Dark it is. Inside a room… Inside my mind.
Inside a world I made out of sorrow, that's where I am.
What is light? Myself doesn't know anymore.
Spring is waiting, flowers are blossoming, yet I stay in this hole.
Why am I so alone? Why am I hiding? Who am I hiding from?
My skin craves for freedom. My mind just wants to be set free.
Knocks at the door being ignored. Calls at all hours being rejected.
There is something better. Something that wants me to rise.
Orange tulips in the corner, floor, walls. Everywhere those tulips are.
A hand that stretches out for mine. A smile that is not a real smile at all seems to appear.
I hear myself muttering inside the hole. I hear yourself whispering.

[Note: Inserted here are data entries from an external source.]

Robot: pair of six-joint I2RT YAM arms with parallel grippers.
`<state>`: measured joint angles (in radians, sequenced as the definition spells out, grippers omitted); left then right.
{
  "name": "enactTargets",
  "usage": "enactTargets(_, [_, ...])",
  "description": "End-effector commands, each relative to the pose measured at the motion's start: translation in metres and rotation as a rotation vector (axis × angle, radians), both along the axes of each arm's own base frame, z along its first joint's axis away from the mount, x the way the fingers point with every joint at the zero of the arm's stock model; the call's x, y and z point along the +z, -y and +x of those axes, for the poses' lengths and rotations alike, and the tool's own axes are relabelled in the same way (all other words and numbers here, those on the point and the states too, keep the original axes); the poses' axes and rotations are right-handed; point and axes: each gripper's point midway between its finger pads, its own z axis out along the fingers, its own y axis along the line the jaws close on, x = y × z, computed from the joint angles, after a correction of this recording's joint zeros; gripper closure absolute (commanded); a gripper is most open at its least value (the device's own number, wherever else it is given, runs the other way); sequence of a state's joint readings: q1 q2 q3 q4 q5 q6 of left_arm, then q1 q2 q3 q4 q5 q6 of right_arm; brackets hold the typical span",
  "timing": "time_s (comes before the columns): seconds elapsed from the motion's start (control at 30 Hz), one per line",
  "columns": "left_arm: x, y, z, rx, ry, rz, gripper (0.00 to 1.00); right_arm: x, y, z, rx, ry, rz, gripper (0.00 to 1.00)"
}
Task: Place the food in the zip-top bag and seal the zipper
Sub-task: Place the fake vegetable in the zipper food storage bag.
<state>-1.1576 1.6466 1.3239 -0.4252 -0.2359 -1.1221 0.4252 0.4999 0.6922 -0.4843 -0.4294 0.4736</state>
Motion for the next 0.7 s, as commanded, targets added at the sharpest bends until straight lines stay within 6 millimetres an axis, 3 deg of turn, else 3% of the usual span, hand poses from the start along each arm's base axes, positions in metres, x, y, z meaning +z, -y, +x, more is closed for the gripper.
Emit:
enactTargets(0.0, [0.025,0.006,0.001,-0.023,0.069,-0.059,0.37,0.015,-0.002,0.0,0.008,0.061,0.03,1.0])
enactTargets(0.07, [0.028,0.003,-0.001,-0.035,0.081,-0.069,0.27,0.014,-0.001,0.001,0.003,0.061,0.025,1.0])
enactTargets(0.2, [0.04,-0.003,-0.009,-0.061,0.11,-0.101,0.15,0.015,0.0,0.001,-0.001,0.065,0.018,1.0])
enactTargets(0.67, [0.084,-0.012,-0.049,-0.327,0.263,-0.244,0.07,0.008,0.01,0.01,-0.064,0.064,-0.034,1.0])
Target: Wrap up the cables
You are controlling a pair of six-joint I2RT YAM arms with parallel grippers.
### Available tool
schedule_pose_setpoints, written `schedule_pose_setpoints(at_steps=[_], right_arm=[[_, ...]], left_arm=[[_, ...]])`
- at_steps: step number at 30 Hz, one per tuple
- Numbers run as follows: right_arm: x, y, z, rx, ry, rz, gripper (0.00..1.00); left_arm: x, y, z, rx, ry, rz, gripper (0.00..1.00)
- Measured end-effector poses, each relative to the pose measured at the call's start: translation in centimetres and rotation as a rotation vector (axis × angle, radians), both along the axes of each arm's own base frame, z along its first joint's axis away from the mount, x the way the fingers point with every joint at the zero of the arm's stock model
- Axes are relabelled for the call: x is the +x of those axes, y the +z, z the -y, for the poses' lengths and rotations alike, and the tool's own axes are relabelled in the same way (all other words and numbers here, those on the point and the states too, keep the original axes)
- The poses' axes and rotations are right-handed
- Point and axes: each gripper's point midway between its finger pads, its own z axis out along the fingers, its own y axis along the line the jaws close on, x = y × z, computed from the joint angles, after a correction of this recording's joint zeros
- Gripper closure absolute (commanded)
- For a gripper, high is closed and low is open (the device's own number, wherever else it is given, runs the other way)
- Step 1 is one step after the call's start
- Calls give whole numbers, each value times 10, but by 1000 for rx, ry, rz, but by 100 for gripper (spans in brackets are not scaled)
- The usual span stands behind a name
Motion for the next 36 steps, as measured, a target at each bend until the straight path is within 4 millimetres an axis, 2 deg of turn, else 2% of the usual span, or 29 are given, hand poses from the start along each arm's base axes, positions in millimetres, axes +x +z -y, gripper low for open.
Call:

Peeking out of my hiding, I see those dark orbs of yours. More flowers from the same remittent.
Another bouquet of orange tulips coming from Holland. Again, Intent of help.
Will this one work? Will it be the same and end up as a quiet tea reunion?
My heart, will you just get out of the hole? I want to see those orange tulips more clearly.
Dark, Dark eyes.
Staring, staring into mines.
Escaping, escaping from reality.
Someone, someone who really cares… or at least tries to.
Thank you, thank you for your efforts.
Holland, Holland… those tulips.
Get out; get out of my dreams and hopes already,
So I can get up and make our friendship a reality.